First Author  Isaac BM Year  2010
Journal  Exp Cell Res Volume  316
Issue  20 Pages  3406-16
PubMed ID  20599953 Mgi Jnum  J:167791
Mgi Id  MGI:4880610 Doi  10.1016/j.yexcr.2010.06.011
Citation  Isaac BM, et al. (2010) N-WASP has the ability to compensate for the loss of WASP in macrophage podosome formation and chemotaxis. Exp Cell Res 316(20):3406-16
abstractText  Wiskott-Aldrich syndrome protein (WASP) and its homologue neural-WASP (N-WASP) are nucleation promoting factors that integrate receptor signaling with actin cytoskeleton rearrangement. While hematopoietic cells express both WASP and N-WASP, WASP deficiency results in altered cell morphology, loss of podosomes and defective chemotaxis. It was determined that cells from a mouse derived monocyte/macrophage cell line and primary cells of myeloid lineage expressed approximately 15-fold higher levels of WASP relative to N-WASP. To test whether N-WASP can compensate for the loss of WASP and restore actin cytoskeleton integrity, N-WASP was overexpressed in macrophages, in which endogenous WASP expression was reduced by short hairpin RNA (shWASP cells).
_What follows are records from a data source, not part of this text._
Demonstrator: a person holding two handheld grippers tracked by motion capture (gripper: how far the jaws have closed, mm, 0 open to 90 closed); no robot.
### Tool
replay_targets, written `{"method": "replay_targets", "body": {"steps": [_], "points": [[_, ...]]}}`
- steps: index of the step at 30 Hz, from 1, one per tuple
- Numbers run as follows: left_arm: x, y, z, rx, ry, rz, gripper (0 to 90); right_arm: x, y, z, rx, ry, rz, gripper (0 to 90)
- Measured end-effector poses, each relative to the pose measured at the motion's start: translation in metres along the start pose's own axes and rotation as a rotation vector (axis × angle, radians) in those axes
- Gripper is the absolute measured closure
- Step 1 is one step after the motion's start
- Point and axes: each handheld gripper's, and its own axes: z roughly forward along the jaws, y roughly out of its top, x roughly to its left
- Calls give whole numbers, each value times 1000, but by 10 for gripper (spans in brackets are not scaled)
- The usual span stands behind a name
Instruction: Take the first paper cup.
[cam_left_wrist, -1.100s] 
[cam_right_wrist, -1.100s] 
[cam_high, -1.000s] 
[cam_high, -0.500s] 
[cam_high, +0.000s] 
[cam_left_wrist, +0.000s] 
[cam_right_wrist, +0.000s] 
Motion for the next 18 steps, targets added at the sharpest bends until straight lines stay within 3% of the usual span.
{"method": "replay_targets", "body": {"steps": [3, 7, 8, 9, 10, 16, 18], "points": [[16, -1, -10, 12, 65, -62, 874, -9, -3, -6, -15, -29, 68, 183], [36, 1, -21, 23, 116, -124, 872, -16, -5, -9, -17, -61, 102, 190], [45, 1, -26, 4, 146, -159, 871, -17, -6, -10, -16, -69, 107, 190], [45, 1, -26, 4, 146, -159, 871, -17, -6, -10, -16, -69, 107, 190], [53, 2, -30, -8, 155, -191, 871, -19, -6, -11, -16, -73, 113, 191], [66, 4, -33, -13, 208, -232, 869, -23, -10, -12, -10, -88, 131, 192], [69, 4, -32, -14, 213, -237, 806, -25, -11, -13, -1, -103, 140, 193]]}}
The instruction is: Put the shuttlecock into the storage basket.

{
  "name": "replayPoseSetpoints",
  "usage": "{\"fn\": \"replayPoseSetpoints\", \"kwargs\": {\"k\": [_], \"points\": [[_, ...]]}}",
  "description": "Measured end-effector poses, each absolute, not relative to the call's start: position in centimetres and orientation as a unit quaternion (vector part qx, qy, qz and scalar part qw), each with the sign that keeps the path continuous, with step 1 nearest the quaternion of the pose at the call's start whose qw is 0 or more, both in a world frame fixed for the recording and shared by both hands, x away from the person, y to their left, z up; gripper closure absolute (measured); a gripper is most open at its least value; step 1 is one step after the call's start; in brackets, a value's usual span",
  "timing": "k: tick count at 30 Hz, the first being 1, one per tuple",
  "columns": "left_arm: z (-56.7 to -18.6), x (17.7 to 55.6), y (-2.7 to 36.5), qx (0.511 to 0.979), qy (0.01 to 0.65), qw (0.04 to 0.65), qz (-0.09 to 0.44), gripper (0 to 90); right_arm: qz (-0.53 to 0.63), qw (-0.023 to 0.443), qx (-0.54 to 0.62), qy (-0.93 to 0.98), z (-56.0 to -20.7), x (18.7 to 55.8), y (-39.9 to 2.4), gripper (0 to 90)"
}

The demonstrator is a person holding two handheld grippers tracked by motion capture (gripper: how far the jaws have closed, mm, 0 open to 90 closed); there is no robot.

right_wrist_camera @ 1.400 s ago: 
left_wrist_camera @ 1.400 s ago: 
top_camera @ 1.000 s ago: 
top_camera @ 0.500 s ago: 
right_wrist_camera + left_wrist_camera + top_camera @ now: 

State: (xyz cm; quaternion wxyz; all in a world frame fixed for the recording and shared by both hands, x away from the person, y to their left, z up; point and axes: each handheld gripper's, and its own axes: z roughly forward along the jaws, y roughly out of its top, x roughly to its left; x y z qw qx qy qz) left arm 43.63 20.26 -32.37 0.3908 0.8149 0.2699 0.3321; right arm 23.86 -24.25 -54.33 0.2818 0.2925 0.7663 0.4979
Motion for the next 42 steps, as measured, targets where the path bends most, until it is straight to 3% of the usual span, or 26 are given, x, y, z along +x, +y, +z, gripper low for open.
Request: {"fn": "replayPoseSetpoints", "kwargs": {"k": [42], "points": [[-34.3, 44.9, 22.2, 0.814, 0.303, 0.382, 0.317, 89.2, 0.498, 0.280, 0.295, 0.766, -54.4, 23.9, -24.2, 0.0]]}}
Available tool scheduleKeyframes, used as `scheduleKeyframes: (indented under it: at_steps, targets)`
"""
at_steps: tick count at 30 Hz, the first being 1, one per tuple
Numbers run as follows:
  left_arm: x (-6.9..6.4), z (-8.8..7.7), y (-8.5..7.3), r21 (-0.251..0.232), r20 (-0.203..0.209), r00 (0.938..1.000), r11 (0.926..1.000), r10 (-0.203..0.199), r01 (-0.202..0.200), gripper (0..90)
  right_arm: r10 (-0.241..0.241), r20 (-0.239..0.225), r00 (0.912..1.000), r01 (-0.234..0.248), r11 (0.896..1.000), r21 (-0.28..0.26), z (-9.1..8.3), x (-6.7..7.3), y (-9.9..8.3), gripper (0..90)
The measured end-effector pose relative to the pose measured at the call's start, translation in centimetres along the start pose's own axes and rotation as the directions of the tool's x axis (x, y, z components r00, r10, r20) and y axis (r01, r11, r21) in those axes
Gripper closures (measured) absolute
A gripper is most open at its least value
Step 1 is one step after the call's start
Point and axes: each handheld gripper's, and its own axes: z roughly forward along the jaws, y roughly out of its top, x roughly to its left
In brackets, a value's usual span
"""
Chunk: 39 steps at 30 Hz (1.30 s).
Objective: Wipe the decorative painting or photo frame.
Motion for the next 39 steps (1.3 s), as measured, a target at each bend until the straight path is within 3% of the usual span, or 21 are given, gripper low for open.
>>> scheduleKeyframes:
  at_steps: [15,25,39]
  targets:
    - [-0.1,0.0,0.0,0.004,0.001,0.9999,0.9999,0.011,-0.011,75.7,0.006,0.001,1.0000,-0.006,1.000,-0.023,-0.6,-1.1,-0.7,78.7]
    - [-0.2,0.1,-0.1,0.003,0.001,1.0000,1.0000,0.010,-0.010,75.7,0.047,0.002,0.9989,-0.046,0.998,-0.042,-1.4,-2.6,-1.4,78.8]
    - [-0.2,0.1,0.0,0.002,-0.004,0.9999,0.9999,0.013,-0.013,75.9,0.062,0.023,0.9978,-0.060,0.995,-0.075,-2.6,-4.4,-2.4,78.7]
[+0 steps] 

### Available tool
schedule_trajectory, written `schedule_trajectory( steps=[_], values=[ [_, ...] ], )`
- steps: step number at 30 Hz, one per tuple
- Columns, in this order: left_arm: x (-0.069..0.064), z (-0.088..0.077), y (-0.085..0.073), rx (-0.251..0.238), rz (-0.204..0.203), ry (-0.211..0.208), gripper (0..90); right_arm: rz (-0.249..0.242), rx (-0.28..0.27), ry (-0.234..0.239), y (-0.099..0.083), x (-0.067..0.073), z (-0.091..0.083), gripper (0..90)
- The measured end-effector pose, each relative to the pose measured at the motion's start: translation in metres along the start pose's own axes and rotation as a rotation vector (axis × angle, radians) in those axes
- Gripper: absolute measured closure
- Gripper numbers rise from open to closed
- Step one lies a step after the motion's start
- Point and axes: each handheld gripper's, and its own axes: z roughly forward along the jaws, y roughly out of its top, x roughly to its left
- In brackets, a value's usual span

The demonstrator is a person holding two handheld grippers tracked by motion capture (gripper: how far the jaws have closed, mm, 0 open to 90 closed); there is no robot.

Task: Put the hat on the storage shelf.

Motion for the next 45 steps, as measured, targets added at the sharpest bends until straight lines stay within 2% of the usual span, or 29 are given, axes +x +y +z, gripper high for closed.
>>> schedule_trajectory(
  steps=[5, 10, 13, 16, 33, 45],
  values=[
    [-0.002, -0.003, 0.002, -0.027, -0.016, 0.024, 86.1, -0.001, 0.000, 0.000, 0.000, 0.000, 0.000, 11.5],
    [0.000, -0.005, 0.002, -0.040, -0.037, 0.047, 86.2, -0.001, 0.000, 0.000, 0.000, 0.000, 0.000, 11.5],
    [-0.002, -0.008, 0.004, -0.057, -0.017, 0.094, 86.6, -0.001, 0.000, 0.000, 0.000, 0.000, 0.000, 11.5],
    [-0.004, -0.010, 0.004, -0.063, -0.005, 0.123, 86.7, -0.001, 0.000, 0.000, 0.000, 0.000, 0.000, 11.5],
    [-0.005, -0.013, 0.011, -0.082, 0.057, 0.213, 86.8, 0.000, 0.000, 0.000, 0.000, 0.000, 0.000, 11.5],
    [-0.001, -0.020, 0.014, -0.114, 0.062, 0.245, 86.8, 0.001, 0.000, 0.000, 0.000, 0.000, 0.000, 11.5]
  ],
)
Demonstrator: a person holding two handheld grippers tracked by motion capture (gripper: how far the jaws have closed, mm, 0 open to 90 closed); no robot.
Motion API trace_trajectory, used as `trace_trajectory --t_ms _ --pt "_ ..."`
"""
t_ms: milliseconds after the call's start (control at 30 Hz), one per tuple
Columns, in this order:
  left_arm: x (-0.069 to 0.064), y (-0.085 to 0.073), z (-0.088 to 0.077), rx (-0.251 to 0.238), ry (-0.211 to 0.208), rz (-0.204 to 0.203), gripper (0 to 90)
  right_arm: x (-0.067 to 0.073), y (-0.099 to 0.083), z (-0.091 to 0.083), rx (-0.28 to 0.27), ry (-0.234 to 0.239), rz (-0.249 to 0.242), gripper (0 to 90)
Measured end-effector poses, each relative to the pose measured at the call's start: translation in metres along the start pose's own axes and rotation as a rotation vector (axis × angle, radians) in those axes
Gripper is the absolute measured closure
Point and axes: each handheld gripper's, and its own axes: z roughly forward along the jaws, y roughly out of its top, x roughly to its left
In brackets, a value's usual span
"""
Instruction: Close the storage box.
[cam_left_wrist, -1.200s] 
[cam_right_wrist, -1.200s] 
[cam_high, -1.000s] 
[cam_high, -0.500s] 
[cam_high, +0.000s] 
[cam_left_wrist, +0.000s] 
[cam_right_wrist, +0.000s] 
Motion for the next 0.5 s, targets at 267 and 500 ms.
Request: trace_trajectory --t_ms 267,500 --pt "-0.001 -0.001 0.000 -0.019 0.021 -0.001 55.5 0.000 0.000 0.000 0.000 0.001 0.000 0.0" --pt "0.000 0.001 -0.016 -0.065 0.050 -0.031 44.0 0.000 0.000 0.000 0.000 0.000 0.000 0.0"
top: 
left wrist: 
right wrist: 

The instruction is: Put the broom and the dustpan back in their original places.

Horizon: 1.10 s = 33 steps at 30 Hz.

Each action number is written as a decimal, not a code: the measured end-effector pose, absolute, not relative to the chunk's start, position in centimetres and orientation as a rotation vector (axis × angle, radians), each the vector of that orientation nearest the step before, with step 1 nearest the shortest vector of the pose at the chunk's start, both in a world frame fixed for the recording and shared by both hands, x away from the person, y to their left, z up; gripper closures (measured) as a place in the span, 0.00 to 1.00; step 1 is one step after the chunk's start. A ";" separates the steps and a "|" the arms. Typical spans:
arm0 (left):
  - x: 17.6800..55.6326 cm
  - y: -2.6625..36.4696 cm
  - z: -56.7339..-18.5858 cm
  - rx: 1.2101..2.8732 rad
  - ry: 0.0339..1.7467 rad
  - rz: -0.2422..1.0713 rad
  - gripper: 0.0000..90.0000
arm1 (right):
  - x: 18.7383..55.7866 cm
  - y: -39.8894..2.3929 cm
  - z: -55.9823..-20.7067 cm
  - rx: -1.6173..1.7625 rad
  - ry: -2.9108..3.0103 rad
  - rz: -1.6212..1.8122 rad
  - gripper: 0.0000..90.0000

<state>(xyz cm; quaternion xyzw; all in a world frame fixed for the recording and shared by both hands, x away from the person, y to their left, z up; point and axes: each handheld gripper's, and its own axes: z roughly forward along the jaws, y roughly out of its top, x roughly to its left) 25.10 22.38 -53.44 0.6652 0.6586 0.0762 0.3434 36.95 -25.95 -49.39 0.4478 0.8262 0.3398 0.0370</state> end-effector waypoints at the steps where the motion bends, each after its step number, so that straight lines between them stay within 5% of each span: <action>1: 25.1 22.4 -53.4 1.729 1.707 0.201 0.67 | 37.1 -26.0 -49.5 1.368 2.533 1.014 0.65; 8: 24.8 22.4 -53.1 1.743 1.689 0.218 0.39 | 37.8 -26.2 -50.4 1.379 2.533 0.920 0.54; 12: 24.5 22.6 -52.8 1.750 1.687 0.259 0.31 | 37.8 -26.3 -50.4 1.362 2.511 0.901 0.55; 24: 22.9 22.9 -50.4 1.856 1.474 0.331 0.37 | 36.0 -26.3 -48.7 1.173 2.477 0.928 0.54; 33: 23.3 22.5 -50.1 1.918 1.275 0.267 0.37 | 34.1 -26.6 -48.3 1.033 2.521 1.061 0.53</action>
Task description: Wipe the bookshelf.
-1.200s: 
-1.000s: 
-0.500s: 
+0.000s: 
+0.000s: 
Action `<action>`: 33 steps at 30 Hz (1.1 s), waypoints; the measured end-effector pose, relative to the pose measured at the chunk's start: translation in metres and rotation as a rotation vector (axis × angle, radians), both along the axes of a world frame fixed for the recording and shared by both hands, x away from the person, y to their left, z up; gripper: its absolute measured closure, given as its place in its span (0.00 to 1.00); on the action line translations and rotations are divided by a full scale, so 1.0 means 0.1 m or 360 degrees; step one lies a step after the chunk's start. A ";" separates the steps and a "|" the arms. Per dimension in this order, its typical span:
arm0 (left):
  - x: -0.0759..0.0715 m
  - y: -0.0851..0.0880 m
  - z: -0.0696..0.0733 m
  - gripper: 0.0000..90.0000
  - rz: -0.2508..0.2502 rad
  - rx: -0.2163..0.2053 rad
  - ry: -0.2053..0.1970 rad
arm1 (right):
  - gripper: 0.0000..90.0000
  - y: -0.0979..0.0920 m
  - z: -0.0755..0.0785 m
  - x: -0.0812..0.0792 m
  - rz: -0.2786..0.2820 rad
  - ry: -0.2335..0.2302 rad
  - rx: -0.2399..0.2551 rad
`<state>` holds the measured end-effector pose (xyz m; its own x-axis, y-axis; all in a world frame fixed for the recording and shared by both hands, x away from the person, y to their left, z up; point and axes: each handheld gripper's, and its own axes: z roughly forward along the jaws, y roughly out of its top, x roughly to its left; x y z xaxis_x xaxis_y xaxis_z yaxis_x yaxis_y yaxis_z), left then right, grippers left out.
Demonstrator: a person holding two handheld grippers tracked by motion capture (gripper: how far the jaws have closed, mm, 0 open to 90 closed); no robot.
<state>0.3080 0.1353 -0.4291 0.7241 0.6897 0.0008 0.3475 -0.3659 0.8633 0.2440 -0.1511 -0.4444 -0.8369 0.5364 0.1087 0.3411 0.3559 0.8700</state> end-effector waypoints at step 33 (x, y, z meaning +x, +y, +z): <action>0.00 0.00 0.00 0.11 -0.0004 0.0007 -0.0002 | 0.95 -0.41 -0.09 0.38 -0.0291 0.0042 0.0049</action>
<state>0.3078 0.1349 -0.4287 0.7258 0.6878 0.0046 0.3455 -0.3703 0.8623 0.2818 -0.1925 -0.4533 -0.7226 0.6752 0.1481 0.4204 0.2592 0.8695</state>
Many of the defects associated with the loss of WASP, such as podosome-dependent matrix degradation and chemotaxis were corrected when N-WASP was expressed at equimolar level to that of the wild-type WASP. Furthermore, the ability of N-WASP to partially compensate for the loss of WASP may be physiologically relevant since activated murine WASP-deficient peritoneal macrophages, which show enhanced N-WASP expression, also show an increase in matrix degradation. Our study suggests that expression levels of WASP and N-WASP may influence their roles in actin cytoskeleton rearrangement and shed light to the complex intertwining roles WASP and N-WASP play in macrophages.